(Bloomberg) -- Americans’ confidence is rebounding -- just in time for holiday shopping and reversing most of a recent slide that threatened to sour the season for U.S. retailers.
Bloomberg’s Consumer Comfort Index rose to 61.7 from 60.5 in the week ended Dec. 1, according to a report issued Thursday. Among the gauge’s three components, views of personal finances posted the biggest weekly advance since the end of August, recovering most of a drop that took root in mid-October. Sentiment about the state of the economy and whether it’s a good time to buy also climbed.
Key Insights
- The improvement in comfort reflects steady hiring, wage gains and near-record stock prices that are allowing consumers to look beyond economic worries such as the trade war with China and a slowdown.
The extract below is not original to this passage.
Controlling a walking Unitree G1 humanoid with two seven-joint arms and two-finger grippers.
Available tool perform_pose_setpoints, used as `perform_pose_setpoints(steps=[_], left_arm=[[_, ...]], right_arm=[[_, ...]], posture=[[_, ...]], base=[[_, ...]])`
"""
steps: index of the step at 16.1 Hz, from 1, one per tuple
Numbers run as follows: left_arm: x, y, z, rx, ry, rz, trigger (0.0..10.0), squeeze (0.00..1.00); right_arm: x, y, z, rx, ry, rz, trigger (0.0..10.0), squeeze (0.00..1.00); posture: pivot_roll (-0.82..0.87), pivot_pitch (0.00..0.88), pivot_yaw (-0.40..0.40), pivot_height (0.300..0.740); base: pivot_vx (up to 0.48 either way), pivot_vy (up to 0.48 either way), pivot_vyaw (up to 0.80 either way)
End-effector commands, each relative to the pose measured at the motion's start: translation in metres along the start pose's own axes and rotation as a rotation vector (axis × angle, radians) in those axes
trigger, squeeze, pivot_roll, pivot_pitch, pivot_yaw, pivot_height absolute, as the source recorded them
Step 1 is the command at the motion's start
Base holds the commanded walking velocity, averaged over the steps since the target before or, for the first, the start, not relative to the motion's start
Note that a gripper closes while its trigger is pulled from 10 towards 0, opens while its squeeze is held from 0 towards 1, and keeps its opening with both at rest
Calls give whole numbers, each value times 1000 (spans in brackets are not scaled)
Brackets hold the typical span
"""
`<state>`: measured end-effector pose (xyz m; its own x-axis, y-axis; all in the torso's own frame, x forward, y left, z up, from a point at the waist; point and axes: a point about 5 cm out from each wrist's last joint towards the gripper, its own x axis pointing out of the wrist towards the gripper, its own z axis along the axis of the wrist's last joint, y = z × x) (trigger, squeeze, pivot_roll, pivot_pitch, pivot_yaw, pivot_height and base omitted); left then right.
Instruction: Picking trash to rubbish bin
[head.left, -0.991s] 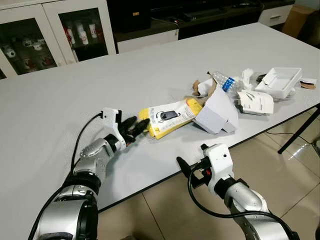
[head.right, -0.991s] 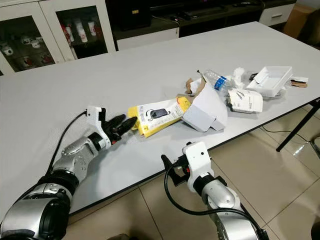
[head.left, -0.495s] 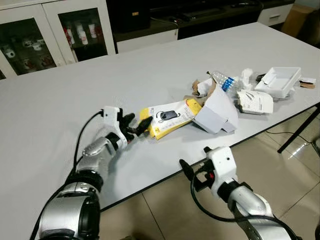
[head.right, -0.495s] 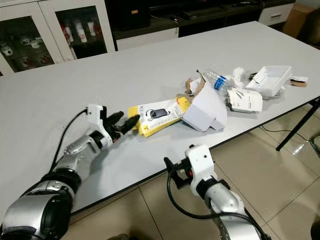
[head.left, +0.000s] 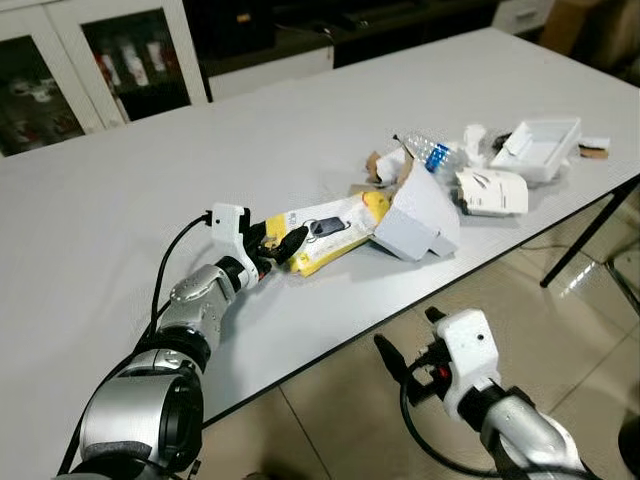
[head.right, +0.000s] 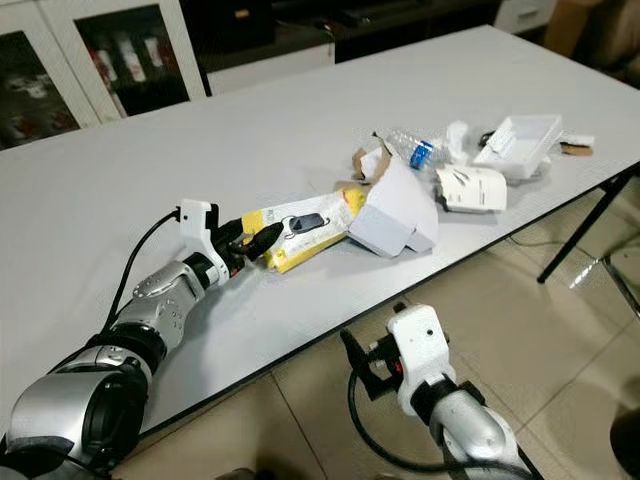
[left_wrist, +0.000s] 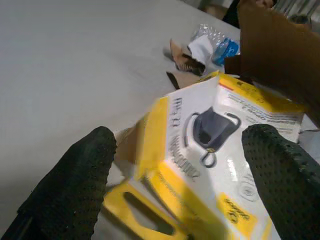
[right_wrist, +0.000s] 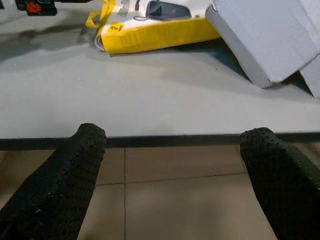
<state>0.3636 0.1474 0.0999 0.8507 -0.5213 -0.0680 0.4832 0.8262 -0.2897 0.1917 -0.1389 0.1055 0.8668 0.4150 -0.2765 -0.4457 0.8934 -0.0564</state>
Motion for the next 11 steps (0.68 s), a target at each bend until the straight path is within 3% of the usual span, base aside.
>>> perform_pose_setpoints(steps=[1,4,5,6,7,8,9,10,11], left_arm=[[5,-2,4,10,19,4,10000,1000],[9,-6,3,-6,28,15,10000,1000],[10,-7,3,-55,13,8,10000,1000],[10,-8,3,-108,-15,9,10000,361],[10,-8,4,-132,-31,5,8784,0],[9,-8,2,-148,-40,-9,7255,0],[7,-7,2,-191,-59,-6,902,0],[7,-5,3,-218,-76,9,0,0],[6,-4,3,-249,-93,3,0,0]], right_arm=[[-4,2,5,2,-5,3,10000,0],[-9,2,5,8,2,-3,10000,0],[-10,4,6,9,5,0,10000,0],[-11,5,6,13,5,2,10000,0],[-10,6,7,15,5,4,10000,0],[-9,7,7,16,3,6,10000,0],[-9,7,8,16,2,7,10000,0],[-9,6,8,16,4,6,10000,0],[-9,6,7,14,5,7,10000,0]], posture=[[-331,141,71,740],[-340,150,69,740],[-340,158,69,740],[-337,161,70,740],[-338,163,71,740],[-339,163,71,740],[-338,161,68,740],[-336,159,68,740],[-335,156,65,740]], base=[[0,0,0],[0,0,0],[0,0,0],[0,0,0],[0,0,0],[0,0,0],[0,0,0],[0,0,0],[0,0,0]])
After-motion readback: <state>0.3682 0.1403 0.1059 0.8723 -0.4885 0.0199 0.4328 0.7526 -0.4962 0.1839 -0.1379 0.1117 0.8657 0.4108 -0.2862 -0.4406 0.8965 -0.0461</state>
- The comfort index has risen three straight weeks and erased most of a steep 5.4-point drop over the preceding three weeks.
- Sentiment mirrors positive reports coming from the nation’s retailers. Brick-and-mortar store sales on Black Friday were up mid-single-digits, according to Fiserv’s First Data Insights, while shoppers blew out Cyber Monday by spending almost 20% more than last year.
- Overall sentiment among Democrats fell steeply in mid-November to its lowest level since February but has since recovered about half its lost ground.
- Confidence among African Americans has been particularly volatile lately, rising to a level of 53.9 in the week ended Dec. 1 from a 2019 low reading of 33.9 just three weeks earlier. Confidence among whites has changed only slightly in that period.
- Among major regions, Americans in the West are the most confident, while people in the Northeast are least upbeat.